In the present study, 6 participants were physicians, 4 were hospital managers or CEOs, 4 were treatment or technical managers, 2 were nurses and 12 were patients or their companions (Table 1).
Table 2 shows the amount of informal payments and the type of medical specialty to which the payment was made. A total of 40,200,000 Tomans was paid informally to various specialties during 1 year. Among the various specialties, obstetricians and gynecologists received the highest amount of informal payments.
The findings in Table 3 show the reasons for informal payments from the perspective of health care providers. In this section, the interviewees were asked questions about the reasons for receiving under-the-table payments.
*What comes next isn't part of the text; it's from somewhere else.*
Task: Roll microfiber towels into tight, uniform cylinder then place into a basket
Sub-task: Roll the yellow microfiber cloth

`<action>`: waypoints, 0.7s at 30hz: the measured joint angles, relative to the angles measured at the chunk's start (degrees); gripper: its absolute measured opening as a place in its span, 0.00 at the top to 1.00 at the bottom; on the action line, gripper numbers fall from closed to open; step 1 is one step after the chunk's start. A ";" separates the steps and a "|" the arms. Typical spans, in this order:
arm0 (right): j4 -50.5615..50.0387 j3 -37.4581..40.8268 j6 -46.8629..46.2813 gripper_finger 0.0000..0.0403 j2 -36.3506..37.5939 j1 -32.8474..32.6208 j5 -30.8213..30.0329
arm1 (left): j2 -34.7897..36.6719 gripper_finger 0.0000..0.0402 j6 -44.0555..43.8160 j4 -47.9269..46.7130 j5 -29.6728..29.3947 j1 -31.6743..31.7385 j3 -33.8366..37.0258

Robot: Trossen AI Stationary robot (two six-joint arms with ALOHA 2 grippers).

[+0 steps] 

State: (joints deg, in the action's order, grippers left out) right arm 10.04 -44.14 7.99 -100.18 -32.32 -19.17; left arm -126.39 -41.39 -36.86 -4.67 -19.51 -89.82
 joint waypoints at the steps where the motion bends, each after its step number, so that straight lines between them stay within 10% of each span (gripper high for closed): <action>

After analyzing the data, a total of 4 main themes and 23 codes were obtained.
MT1: economic factors
Economic factors were considered as one of the main causes of the prevalence of informal payments from the perspective of health service providers in the Iranian health system. After analyzing the data, this theme and its causes were categorized into 6 main causes as follows.
Improper valuation of service tariffs
Improper or unrealistic valuation or tariffing of services, both in the private and public sectors, from the point of view of health care providers, and especially the physicians participating in the study, results in higher informal payments to their colleagues. The providers were of the opinion that the tariffs had been increased with the implementation of the health system transformation plan, but it was still far from the actual amount.
“Medical expenses, i.e. low medical salaries, are one of the reasons why it may have existed from the beginning, and doctors consider their own salary higher than what is given to them in the government system. Therefore, they want to compensate this low income and the easiest way is to get under the table payments. (D-3)”
No increase in medical tariffs proportionate to inflation
As pointed out by health service providers, economic instability and high inflation in the country, not only in the health sector but also in other organizations and sectors, cause illegal and unconventional earnings due to compensation for lost income caused by inflation. One of the participants stated:
“One of the reasons for informal payments and in fact the reason for having it was the fixed medical and surgical tariffs despite the inflation rate. The medical salary, which is, for example, 38 thousand Tomans should be increased to 50 or 60 thousand Tomans. (A-7)”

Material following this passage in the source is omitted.